Nel ricorso il datore di lavoro si è difeso sostenendo la circostanza che il lavoro era stato svolto ad altezza inferiore a 2 m.*.

La Cassazione, sentenza n. 46979, depositata il 26 novembre 2015, ha respinto il ricorso del datore di lavoro sostenendo la sua colpevolezza per violazione delle “regole cautelari” di cui all’art. 11, c. 7. lett. d) del Dpr 547/1955**.

E perché, continua la sentenza, ancor prima delle disposizioni (appena riferite sopra, Ndr) con applicazione allo specifico fatto contestato (esecuzione lavori ad altezza dal suolo-adozione misure antiscivolo e anticaduta), la responsabilità del datore di lavoro per omissione di misure generali di sicurezza, viene chiamata in causa dall’art. 2087 del Codice civile***.

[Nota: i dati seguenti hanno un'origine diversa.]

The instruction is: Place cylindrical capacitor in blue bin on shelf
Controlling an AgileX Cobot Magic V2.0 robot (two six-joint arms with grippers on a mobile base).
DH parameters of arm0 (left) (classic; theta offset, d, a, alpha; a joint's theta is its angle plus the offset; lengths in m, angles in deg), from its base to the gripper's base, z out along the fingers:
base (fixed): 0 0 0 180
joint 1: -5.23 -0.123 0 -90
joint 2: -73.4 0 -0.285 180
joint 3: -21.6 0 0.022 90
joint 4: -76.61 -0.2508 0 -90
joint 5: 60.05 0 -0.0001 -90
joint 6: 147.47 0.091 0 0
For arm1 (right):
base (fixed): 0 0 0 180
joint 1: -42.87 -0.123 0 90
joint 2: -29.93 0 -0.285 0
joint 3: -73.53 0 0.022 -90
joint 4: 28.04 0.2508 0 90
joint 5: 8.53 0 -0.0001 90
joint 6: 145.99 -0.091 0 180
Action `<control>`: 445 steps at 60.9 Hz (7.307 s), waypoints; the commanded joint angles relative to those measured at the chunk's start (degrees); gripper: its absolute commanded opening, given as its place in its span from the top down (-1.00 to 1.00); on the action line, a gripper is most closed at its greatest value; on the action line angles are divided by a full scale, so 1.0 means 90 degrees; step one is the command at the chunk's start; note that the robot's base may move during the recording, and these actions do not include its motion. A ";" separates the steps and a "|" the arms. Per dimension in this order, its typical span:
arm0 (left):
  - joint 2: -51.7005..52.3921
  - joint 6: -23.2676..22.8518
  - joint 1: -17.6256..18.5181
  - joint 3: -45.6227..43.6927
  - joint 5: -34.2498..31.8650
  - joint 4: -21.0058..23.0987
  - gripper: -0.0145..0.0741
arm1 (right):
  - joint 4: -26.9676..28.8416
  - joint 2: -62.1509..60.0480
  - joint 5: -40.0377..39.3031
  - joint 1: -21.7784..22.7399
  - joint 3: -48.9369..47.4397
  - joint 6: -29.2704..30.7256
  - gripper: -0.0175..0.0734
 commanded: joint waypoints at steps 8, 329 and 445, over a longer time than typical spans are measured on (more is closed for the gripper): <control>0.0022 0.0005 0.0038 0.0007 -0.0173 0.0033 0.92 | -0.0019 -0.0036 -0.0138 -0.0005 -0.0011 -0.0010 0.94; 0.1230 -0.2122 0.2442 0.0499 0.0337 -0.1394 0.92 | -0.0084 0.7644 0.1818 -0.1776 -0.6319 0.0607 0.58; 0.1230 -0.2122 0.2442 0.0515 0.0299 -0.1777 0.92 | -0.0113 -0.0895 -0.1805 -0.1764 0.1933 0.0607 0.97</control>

* Per l‘art. 16 del Dpr 164/1956, successivamente ribadito dall’art. 107 del TU 81/08, nessun obbligo di impalcature di protezione-prevenzione.

** “Quando i lavoratori occupano posi di lavoro all’aperto, questi devono essere strutturati, per quanto tecnicamente possibile, in modo tale che i lavoratori: a) sono protetti contro gli agenti atmosferici e, se necessario, contro la caduta di oggetti; b) non sono esposti a livelli sonori nocivi o ad genti esterni nocivi, quali gas, vapori, polveri; c) possono abbandonare rapidamente il posto di lavoro in caso di pericolo o possono essere soccorsi rapidamente d) non possono scivolare o cadere”.

*** “ L’imprenditore è tenuto ad adottare nell’esercizio dell’impresa le misure che, secondo la particolarità del lavoro, l’esperienza e la tecnica, sono necessarie a tutelare l’integrità fisica e la personalità morale dei prestatori di lavoro” (Codice Civile , libro quinto – Del lavoro, Titolo II – Del lavoro nell’impresa, Capo I – Dell’impresa in generale, Sezione I – Dell’imprenditore).